→ Work instruction: The result should be every line of the listing that contains "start".

──────── Dataset extract ────────

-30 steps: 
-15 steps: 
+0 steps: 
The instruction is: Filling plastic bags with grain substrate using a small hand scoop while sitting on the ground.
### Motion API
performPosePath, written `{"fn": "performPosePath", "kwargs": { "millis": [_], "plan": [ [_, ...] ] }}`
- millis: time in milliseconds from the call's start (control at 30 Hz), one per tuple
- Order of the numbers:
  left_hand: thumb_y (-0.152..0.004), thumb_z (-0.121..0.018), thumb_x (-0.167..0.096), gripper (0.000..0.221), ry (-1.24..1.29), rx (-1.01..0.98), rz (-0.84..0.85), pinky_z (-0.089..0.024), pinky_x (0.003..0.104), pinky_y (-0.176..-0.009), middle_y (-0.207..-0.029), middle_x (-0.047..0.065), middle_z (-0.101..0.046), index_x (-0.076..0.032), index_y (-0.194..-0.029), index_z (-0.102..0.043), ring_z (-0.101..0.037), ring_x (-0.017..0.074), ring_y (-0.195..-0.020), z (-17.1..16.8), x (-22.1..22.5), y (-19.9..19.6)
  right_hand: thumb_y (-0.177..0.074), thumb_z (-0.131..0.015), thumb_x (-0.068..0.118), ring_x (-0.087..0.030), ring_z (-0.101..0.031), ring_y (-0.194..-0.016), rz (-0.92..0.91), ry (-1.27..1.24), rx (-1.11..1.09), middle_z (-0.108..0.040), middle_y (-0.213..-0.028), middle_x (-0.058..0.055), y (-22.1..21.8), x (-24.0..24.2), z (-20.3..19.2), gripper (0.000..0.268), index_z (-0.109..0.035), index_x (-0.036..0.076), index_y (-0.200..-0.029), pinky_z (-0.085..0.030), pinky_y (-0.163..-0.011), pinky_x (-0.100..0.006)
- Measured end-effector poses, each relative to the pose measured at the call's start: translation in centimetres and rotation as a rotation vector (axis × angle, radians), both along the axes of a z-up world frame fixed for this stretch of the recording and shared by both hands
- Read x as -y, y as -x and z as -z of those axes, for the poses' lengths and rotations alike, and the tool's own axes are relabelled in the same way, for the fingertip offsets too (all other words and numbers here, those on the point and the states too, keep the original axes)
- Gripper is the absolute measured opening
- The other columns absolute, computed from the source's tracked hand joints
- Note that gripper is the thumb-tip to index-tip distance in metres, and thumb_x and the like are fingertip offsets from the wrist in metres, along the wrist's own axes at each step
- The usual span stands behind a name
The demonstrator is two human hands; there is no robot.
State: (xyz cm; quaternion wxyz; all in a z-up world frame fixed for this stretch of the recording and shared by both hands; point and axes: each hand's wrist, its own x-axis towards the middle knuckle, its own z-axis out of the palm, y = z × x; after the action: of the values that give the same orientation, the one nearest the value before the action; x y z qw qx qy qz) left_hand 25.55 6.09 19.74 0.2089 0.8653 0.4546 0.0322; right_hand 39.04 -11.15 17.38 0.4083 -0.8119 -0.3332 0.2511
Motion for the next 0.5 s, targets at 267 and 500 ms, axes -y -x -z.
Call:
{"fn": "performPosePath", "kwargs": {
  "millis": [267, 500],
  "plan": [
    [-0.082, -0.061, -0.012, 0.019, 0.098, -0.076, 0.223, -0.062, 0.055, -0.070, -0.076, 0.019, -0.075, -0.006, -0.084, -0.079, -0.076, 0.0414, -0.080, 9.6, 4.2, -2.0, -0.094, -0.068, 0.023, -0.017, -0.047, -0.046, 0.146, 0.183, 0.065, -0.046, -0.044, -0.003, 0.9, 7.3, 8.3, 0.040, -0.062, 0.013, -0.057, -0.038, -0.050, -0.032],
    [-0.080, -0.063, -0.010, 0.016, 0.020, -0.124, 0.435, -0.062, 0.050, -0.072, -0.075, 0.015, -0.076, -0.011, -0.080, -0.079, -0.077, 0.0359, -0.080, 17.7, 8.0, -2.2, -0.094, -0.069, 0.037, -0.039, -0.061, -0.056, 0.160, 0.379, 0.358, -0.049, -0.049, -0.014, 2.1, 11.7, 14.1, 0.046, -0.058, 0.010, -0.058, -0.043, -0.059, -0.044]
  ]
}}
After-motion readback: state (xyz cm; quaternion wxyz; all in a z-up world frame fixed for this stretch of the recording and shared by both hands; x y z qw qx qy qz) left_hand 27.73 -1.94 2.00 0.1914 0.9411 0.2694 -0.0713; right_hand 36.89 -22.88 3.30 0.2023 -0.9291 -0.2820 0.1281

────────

→ Result for this task:
- millis: time in milliseconds from the call's start (control at 30 Hz), one per tuple
- Measured end-effector poses, each relative to the pose measured at the call's start: translation in centimetres and rotation as a rotation vector (axis × angle, radians), both along the axes of a z-up world frame fixed for this stretch of the recording and shared by both hands

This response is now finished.